Computers are advancing in leaps and bounds and are increasingly displaying attributes of practical Artificial Intelligence: they may not yet clash with astronauts, but they definitely take over many daily tasks that used to depend entirely on human brainpower.
One area where this is felt is knowledge work tools: just look at Google’s uncanny ability to figure what search results you really need despite your ill-formed and misspelled query… and as this trend continues to accelerate, you can’t help but think: what capabilities would we want to surrender to this AI? What should it do for us – and what would we rather it didn’t? Because if we don’t discuss this, the software vendors will push at us whatever they think of, whether we like it or not!
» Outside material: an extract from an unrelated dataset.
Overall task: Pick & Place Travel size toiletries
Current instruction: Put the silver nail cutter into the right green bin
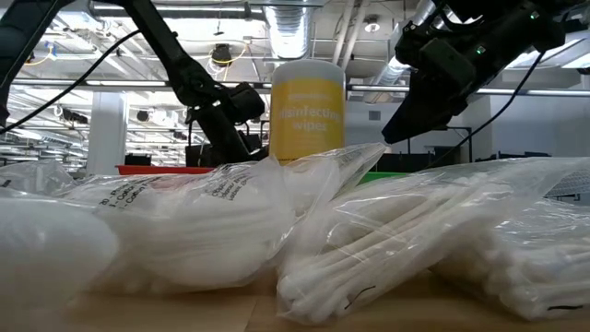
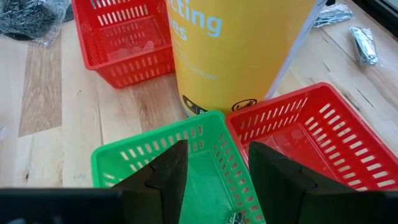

I’m not talking about better spell checking, mind you; that is happening. But we can expect far more powerful stuff.
Think of the day when your computer will answer your incoming mail for you, based on its own judgment. That capability is somewhat available but fully practical maybe ten years away, I’d guess… but would we want it?
I see a number of levels of the AI’s help here:
- First, there is routine work that the Artificial Intelligence might do for us, like sort our incoming mail into categories – promotions, deals, work related, family, and so on. By now there are many tools and clients that already do that; they may vary in their accuracy depending on the algorithms they use, but those that survive are pretty useful.
- Second, AI might use predictions and recommend decisions to us, which is what Knowmail does today with its “Next Best Action” feature; but this is still in the nature of a recommendation, so we’re still in control.
- Lastly, the AI could actually take over applying its decisions – acting autonomously in our best interest.
Here, things become tricky – but actually, if we assume the AI is advanced enough, no more tricky than having a human assistant. The problems will be, (1) when can we be sure we’ve reached that level… and, (2) the trouble that will result if we err in that decision.
But just imagine that the day has indeed arrived, and AI can really think as well as a human assistant. What would we want this AI to do for us? Here’s my take:
- I’d want the AI to take over the drudgery, so I can focus on being creative.
- I’d want the AI to work across all my applications, by learning to use them, not just the application it’s a part of.
- I’d want the machine to know me well enough to do that my To do so it would have to observe what I do and learn over time. It would have to build a “mental” model of my preferences and work style.
- I’d want to have a say in the above model – I’d definitely want the computer to share the model it had constructed of me, and I’d want to be able to explicitly override its understanding of me if it got it wrong; at the model level, not the individual decision level.
- I’d want it to pass its individual decisions by me too – I might choose to let them pass, but I’d want the option of interfering as I see fit.
- I’d want the AI to respect my intelligence (however flawed it may think it is). Yes, that’s right. Even today I may find myself Googling a phrase with a grammatical error in it, and Google jumps to the conclusion that I made a mistake and eagerly corrects it for me. 99% of the time that’s fine, but I do need the option of an override – because 1% of the time I mean what I typed: I know the error exists in the page I’m looking for. Don’t assume I’m stupid!
- I’d want fine control of what the AI does or does not presume to do. In something as powerful as this, we’ll need a high degree of customizable “preferences”.
In short – I’d want to stay in control. The age of DWIM – letting the computer figure how to “Do What I Mean” – is still far in the future (say, 20 years?) and until then let’s be careful.
But when that day comes, I sure hope the computer and the human will be working together to enable great new things, new work modes, and new fun. Exciting times are ahead!